→ **Aim of the task**
Whenever a line in the entries includes the word "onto", copy that line out.

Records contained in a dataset
- - -

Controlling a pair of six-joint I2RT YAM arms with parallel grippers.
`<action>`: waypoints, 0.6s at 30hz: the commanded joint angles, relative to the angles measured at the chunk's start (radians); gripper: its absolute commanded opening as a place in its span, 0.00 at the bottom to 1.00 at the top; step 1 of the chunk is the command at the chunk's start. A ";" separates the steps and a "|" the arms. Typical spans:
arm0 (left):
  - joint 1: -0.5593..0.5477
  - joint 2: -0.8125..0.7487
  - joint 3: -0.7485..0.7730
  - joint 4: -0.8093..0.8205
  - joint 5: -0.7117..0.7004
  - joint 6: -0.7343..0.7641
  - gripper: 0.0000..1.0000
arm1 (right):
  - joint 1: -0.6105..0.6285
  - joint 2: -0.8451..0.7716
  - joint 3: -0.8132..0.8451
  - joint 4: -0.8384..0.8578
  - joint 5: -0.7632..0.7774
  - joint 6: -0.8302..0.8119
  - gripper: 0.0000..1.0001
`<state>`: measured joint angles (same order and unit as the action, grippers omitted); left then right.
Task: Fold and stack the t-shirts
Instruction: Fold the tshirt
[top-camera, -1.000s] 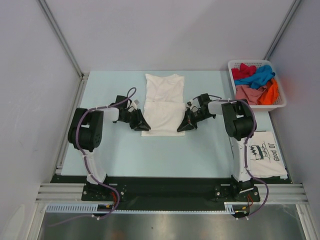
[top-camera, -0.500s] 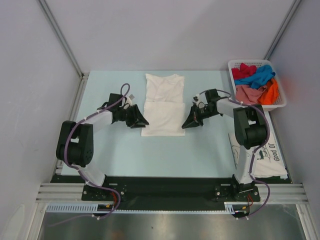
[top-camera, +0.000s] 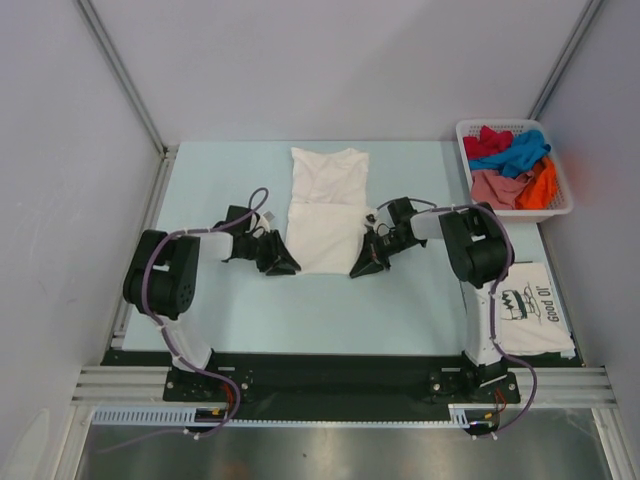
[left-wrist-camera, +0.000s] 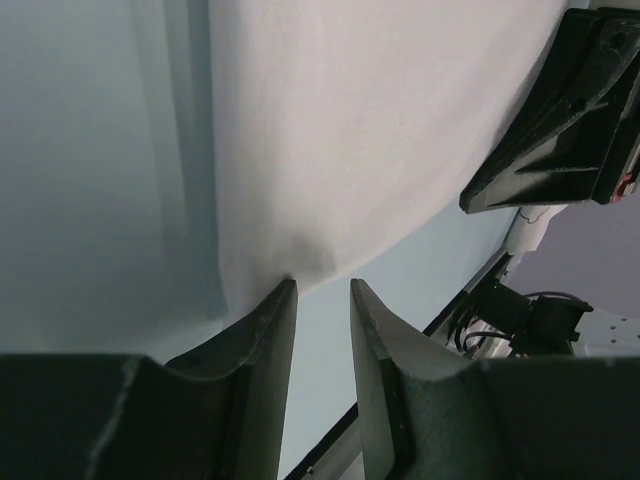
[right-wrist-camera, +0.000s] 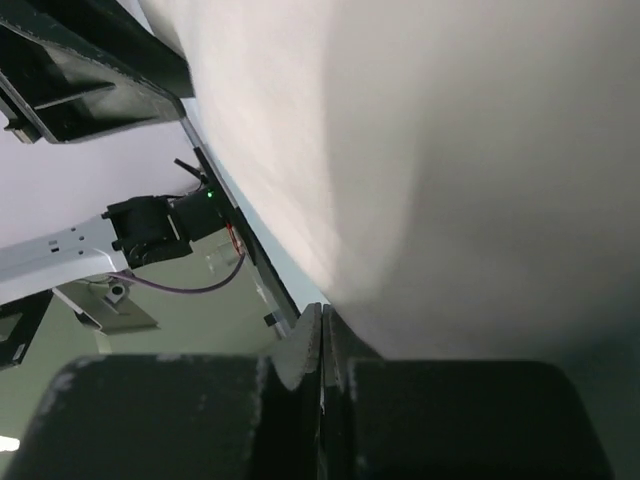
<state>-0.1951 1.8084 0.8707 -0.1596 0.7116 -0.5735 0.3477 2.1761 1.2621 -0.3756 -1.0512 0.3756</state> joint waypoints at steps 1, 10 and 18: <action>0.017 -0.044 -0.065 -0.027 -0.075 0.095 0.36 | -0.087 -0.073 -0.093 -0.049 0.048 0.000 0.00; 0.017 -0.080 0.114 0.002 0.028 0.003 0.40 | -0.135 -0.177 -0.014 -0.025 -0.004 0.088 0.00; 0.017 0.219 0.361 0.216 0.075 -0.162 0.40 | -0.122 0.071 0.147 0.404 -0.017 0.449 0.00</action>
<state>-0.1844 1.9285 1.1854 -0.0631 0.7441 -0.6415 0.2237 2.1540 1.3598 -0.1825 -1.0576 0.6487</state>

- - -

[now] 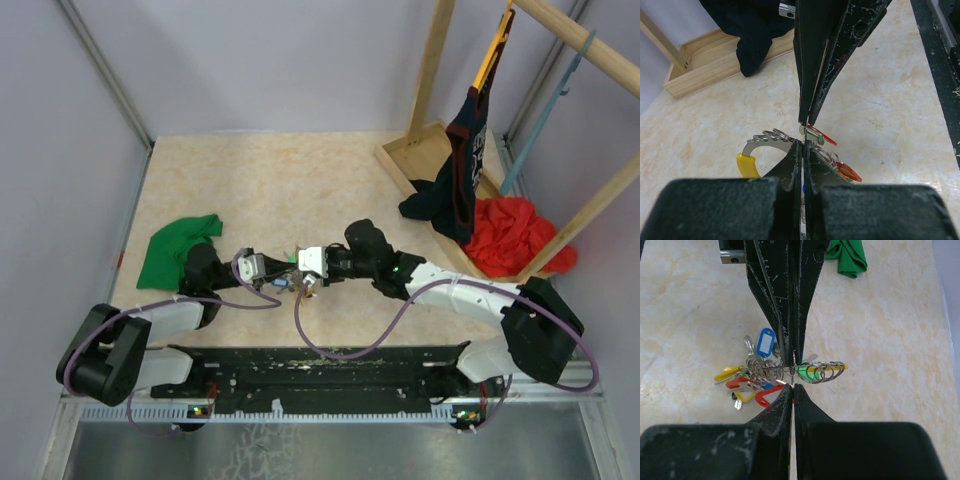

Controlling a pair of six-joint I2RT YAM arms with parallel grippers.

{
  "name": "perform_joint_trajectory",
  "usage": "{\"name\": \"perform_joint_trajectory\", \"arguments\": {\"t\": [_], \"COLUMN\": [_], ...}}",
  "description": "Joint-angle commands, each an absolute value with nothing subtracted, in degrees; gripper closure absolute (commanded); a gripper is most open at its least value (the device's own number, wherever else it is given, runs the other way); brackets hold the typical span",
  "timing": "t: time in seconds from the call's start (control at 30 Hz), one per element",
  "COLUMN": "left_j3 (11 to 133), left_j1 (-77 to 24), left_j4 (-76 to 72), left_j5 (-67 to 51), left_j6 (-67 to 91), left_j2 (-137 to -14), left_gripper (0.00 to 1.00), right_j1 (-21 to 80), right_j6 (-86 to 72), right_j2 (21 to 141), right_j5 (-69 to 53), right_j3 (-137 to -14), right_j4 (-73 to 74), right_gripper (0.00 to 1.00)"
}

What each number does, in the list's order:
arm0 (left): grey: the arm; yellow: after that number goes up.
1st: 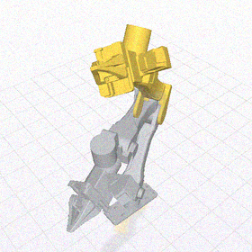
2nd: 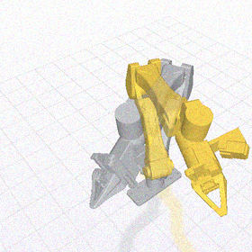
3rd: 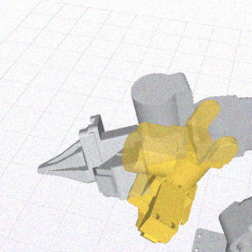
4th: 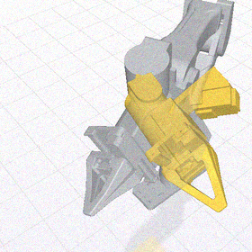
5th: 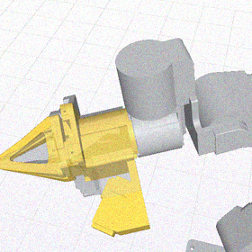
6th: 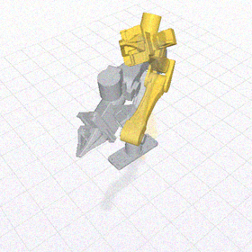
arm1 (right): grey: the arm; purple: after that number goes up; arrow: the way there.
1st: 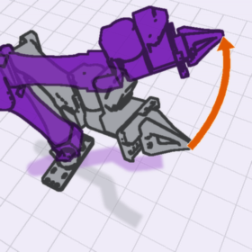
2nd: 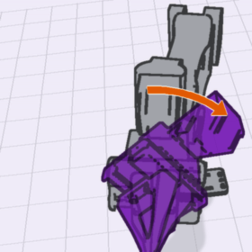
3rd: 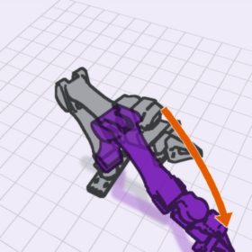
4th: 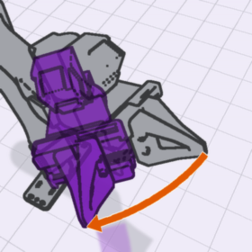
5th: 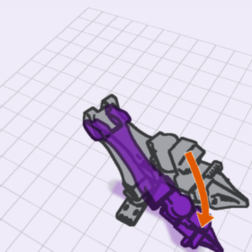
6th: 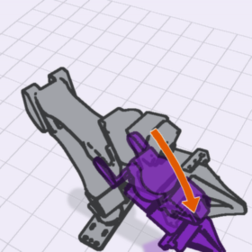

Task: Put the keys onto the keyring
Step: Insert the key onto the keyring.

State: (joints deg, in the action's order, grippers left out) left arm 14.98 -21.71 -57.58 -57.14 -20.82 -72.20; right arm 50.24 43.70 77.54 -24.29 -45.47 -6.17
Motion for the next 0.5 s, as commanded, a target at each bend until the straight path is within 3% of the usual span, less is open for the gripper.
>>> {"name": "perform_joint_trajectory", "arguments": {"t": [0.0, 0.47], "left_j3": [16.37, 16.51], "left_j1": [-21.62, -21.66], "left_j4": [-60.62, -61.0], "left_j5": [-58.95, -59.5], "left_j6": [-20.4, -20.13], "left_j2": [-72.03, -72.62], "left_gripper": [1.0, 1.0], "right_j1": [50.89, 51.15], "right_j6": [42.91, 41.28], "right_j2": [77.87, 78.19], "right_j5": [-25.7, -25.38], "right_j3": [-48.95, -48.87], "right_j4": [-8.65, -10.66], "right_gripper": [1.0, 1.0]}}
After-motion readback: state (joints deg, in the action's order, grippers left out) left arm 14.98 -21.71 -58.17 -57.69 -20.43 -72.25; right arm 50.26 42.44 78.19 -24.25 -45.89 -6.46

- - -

→ **Exercise response**
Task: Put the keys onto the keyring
Step: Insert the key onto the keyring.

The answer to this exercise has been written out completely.